Suppose there are three trustees and the trust agreement provides for majority rule. One would think that the replacement of one trustee would not trigger an acquisition of control. The new trustee could always be outvoted by the other two so that the replacement should not fundamentally affect how the trust would act to control the corporation.

The CRA, however, has stated that, absent evidence to the contrary (including especially in the trust agreement), three or more trustees of a trust will be considered to form a group. According to the CRA, the trustees of a trust must all act in the best interests of the beneficiaries of the trust, and this fiduciary duty is a sufficient “common connection” to constitute any set of trustees a group.3 Accordingly, even where the trustees can act by majority rule, they will be treated as a group so that any change in the composition of the group will result in an acquisition of control of a corporation controlled by the trust. This position has been criticized by a number of commentators,4 but the CRA’s position is long-standing.

Subsection 256(7) contains a number of exceptions that will deem control not to be acquired in certain circumstances. Clauses 256(7)(a)(i)(A) and (B), for example, provide that control of a corporation “shall be deemed not to have been acquired solely because of the acquisition at any time of shares of any corporation” by a person who acquired shares from a related person or by a person who was related to the corporation immediately before the time. This suggests that, if father, mother and son are trustees of a trust that controls a corporation, and a daughter replaces father as a trustee after he resigns, there will be no acquisition of control of the corporation. On the other hand, if an accountant who is unrelated to the family replaces father, there will be an acquisition of control.

Paragraph 256(7)(i) provides that control of a corporation is deemed not to be acquired solely because of a change of trustee or legal representative, but only if there is no change in beneficial ownership of the trust property and

no amount of income or capital of the trust to be distributed, at any time at or after the change, in respect of any interest in the trust depends upon the exercise by any person or partnership, or the failure of any person or partnership, to exercise any discretionary power.

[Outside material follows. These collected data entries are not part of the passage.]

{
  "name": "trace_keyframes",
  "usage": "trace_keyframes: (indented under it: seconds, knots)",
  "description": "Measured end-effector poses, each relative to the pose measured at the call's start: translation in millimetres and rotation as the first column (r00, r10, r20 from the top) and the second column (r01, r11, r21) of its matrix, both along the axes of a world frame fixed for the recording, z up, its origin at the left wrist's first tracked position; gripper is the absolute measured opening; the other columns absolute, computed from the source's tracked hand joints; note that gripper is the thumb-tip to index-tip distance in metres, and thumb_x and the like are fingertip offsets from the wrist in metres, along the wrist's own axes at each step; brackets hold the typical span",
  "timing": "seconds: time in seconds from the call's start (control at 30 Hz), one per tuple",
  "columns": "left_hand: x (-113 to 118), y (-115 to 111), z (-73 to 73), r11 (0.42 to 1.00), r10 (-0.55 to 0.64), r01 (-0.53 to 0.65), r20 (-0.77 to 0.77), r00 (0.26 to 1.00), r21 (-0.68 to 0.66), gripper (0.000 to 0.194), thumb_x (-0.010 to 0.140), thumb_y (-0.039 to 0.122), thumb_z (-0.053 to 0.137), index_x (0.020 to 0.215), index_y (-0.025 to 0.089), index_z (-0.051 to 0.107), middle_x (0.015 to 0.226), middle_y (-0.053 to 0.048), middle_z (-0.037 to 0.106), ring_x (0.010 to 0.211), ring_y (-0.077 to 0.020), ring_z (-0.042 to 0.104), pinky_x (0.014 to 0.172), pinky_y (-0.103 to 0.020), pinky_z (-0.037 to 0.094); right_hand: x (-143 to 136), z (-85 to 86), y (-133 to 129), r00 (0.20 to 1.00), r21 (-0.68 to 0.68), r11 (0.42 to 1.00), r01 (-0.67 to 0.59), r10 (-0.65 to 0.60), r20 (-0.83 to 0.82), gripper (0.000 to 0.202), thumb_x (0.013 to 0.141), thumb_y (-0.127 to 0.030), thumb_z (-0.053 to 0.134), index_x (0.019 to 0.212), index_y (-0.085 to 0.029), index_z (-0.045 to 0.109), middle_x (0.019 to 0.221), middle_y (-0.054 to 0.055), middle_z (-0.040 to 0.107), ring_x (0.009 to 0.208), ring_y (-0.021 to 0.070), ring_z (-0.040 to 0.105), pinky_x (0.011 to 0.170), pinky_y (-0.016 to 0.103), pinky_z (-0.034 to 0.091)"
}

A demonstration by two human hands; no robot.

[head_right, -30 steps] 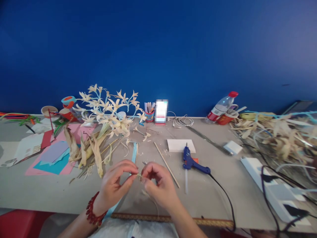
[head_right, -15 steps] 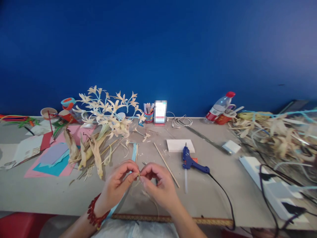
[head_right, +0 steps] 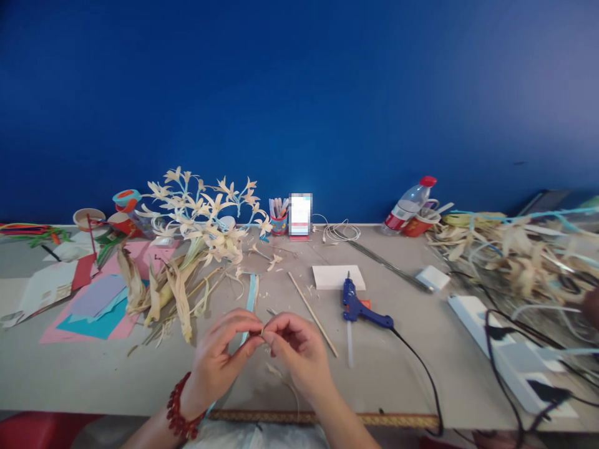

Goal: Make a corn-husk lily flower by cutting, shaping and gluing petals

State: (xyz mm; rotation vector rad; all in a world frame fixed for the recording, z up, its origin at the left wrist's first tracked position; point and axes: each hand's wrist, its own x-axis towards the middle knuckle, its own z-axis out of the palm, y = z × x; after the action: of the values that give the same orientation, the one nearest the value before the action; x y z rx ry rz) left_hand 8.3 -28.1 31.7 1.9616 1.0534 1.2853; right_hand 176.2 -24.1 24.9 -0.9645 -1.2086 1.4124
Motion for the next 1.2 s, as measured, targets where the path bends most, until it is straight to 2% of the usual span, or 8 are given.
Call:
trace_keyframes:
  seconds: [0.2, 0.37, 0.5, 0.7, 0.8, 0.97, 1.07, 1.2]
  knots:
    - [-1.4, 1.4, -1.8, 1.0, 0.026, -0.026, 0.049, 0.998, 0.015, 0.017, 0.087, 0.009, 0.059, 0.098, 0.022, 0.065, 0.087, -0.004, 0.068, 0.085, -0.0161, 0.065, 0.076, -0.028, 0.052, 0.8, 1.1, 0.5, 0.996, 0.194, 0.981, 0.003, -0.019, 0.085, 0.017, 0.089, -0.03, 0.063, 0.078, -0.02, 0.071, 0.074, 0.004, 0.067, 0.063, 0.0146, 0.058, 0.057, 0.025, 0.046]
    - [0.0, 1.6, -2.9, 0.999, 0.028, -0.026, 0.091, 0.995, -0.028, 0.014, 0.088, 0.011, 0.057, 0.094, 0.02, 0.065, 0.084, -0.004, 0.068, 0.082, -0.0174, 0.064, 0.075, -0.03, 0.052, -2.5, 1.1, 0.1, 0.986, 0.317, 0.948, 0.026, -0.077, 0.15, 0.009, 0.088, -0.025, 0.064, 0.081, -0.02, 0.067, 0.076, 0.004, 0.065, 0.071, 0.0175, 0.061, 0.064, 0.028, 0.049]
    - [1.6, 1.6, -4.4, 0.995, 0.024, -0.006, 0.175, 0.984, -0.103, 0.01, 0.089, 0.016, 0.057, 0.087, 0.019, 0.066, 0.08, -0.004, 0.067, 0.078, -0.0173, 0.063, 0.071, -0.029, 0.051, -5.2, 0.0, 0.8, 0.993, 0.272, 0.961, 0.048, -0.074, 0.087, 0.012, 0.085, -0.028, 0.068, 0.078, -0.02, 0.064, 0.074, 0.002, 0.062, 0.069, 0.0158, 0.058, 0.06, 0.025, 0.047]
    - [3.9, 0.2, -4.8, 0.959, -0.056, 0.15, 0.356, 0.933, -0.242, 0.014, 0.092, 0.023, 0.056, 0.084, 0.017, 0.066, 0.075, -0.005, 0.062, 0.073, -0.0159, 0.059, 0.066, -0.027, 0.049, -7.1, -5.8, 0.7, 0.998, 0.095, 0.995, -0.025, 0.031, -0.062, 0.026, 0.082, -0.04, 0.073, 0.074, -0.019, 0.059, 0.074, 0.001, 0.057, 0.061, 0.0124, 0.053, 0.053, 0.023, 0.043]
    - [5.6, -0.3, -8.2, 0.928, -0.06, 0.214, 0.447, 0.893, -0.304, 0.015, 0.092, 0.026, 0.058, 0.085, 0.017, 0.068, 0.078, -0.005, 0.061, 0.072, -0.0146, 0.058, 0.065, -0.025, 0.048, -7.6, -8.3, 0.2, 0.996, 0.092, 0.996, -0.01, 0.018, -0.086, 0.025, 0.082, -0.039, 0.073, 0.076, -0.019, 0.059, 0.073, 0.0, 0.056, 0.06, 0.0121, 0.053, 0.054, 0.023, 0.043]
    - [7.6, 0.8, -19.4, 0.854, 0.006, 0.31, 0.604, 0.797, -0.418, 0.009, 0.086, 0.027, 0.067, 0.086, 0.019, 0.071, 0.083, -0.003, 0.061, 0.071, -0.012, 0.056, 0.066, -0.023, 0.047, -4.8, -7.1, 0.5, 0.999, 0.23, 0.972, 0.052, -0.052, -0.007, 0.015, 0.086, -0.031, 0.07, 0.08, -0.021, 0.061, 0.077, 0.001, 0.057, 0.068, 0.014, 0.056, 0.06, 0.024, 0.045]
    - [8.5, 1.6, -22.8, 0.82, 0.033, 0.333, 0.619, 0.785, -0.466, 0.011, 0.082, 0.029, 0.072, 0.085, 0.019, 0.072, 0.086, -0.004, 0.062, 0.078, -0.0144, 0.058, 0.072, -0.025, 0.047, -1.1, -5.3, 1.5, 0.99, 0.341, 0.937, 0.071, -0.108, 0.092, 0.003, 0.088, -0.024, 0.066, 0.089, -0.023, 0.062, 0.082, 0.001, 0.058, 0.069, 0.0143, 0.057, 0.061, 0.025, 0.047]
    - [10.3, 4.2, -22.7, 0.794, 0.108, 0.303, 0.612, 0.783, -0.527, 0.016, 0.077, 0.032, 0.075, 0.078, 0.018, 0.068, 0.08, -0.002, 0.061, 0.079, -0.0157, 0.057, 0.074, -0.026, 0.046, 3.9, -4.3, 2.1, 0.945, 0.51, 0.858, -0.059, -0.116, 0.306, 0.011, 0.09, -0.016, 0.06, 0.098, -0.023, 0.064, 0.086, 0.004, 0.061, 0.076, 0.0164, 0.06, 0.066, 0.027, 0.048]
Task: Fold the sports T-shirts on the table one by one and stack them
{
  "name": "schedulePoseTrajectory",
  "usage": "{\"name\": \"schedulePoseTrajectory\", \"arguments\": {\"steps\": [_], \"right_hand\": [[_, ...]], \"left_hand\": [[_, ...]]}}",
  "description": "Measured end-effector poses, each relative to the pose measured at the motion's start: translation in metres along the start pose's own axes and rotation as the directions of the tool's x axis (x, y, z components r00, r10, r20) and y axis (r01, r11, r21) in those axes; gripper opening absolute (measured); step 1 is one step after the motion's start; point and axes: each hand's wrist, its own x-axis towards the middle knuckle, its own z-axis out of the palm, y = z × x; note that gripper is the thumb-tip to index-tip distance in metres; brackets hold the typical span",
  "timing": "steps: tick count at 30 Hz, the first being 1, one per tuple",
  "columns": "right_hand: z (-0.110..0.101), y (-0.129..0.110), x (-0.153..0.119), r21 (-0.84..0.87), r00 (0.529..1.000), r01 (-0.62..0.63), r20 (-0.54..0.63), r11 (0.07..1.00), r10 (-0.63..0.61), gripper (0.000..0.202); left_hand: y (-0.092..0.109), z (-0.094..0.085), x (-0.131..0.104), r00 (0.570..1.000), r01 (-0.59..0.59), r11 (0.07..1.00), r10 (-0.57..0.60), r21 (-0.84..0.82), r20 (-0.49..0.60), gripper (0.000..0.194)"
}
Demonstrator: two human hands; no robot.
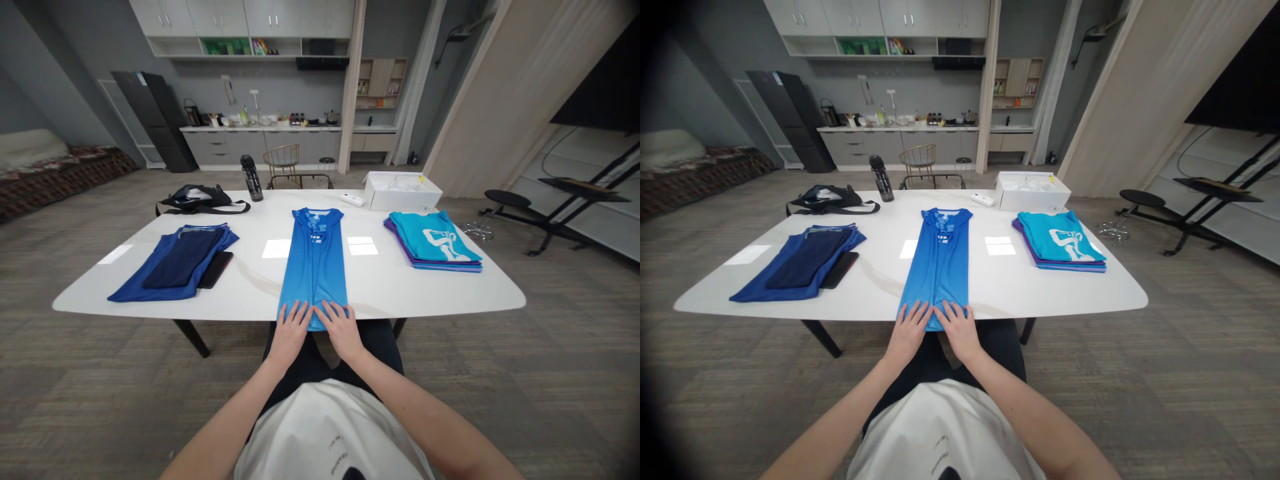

The difficulty is that the agreements governing most inter vivos trusts provide rather broad discretion to the trustees to distribute income or capital. In fact, the grant of that kind of discretion is often part of the point of setting up a trust. Likewise, most spousal trusts will provide for a power to encroach on the capital of the trust. The CRA has said that such a power (such a discretion) in the terms of a spousal trust means that paragraph 256(7)(i) can never apply to prevent an acquisition of control of a corporation controlled by the trust.

Footnotes:

1 All statutory references are to the Act unless otherwise noted.

2 Silicon Graphics, at ΒΆ36.

3 CRA technical interpretation 2004-0087761E5 (May 24, 2005).

4 See, for example, Monaghan, K. A. Siobhan. Taxation of Corporate Reorganizations. 2d ed. Toronto: Carswell, 2012. Page 604.